§ About this exercise
Every line below that holds the string "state" must be copied.

§ Recorded data
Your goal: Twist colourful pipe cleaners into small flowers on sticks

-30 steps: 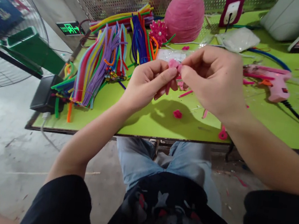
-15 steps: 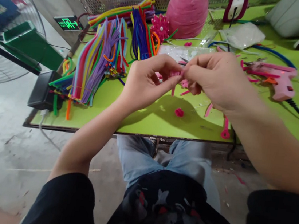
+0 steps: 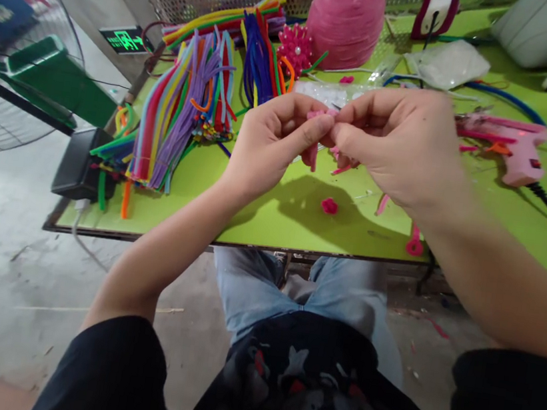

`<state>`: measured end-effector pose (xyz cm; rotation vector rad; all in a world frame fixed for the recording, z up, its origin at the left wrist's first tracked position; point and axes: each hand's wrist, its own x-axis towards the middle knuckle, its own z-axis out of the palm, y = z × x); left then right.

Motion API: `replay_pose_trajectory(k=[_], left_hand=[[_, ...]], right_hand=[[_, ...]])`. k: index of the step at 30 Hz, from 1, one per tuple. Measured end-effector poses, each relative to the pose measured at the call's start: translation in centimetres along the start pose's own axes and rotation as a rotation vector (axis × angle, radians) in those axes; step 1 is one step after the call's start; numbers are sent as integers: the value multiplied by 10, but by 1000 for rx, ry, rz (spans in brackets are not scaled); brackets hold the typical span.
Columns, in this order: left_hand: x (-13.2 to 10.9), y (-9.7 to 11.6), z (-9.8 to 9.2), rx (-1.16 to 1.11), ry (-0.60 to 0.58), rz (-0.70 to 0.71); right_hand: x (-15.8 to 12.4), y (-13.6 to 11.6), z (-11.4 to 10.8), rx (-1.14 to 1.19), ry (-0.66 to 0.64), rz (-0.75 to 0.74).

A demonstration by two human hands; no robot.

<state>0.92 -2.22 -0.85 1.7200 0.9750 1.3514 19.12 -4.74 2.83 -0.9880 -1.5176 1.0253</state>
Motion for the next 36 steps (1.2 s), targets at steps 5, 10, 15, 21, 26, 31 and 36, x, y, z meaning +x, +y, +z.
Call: replay_pose_trajectory(k=[5,10,15,21,26,31,36], left_hand=[[-1,11,-1,-76,-67,-87],[1,24,-5,-125,-172,-257],[0,26,-5,-201,-187,-332],[0,18,-4,-164,-166,-228],[1,18,-6,21,-131,-165],[2,7,-2,105,-69,-58],[-1,1,-2,99,-49,1]], right_hand=[[-4,-1,4,-72,77,-101],[-5,2,1,-138,28,-195],[-2,9,-4,-381,32,-419],[-2,17,-11,-713,57,-654],[-1,22,-6,-594,56,-587],[0,25,5,-238,44,-376],[-7,13,2,-438,65,-329]])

§ Problem solution
`<state>`: measured end-effector pose (xyz cm; rotation vector rad; all in a world frame fixed for the recording, z up, its origin at the left wrist's first tracked position; point and axes: each hand's wrist, its own x-axis towards the middle knuckle, its own z-axis out of the palm, y = z × x); left then right.
<state>0.92 -2.22 -0.85 1.7200 0.9750 1.3514 19.12 -4.74 2.83 -0.9880 -1.5176 1.0253</state>

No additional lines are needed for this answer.